* HOW TO COMPLETE THIS TASK
The result should be every line of the listing that holds the word "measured".

:::

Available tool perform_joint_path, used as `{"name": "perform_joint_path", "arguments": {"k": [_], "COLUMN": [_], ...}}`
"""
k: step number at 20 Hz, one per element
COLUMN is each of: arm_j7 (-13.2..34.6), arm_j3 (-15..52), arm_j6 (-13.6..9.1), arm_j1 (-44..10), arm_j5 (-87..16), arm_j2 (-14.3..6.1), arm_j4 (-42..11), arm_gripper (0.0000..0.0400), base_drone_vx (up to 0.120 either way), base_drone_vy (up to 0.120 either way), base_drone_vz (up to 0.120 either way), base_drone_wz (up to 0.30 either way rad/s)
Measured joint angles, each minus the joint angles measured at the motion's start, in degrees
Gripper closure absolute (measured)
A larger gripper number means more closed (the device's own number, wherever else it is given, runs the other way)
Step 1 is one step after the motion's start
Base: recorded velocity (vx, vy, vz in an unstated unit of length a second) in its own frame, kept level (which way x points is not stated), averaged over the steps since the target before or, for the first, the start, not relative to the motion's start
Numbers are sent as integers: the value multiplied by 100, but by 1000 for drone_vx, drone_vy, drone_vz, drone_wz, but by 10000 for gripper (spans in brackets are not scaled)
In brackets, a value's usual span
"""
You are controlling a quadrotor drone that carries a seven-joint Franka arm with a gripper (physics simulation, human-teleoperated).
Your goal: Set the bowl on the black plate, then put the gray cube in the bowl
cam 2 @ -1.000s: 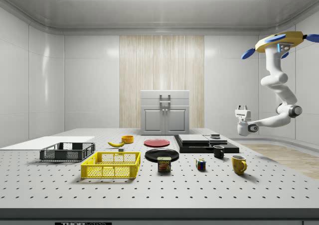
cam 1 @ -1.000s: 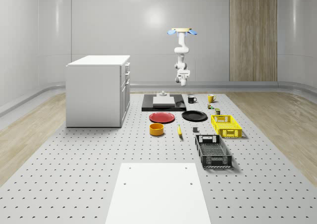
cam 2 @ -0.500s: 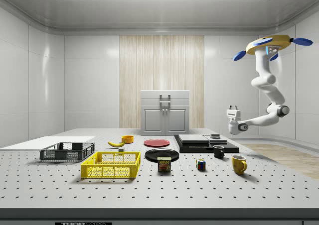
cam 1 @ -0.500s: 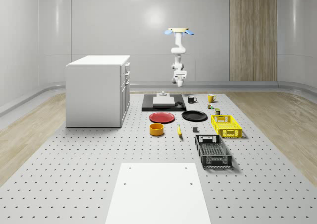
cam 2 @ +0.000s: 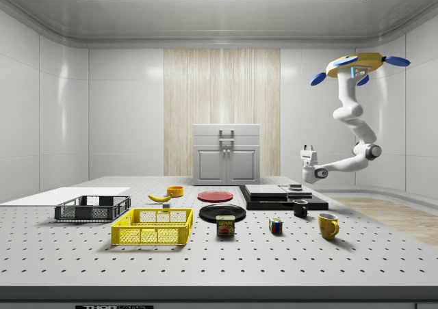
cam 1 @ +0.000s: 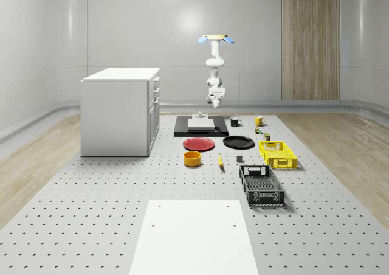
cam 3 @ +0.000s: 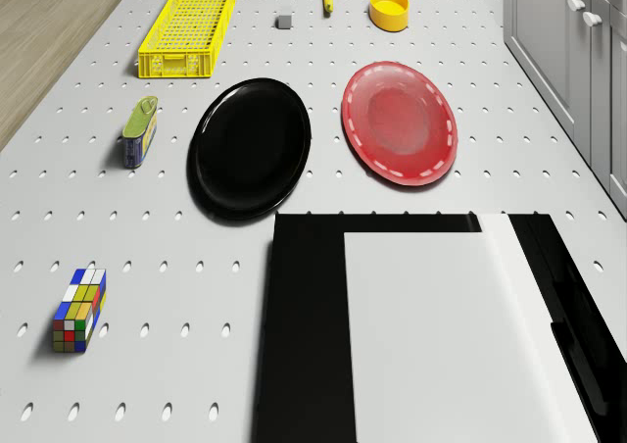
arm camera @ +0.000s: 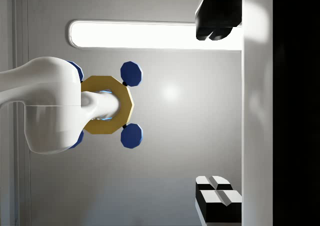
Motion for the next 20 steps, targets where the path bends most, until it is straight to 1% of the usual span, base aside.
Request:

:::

* TASK SOLUTION
Measured joint angles, each minus the joint angles measured at the motion's start, in degrees
Gripper closure absolute (measured)

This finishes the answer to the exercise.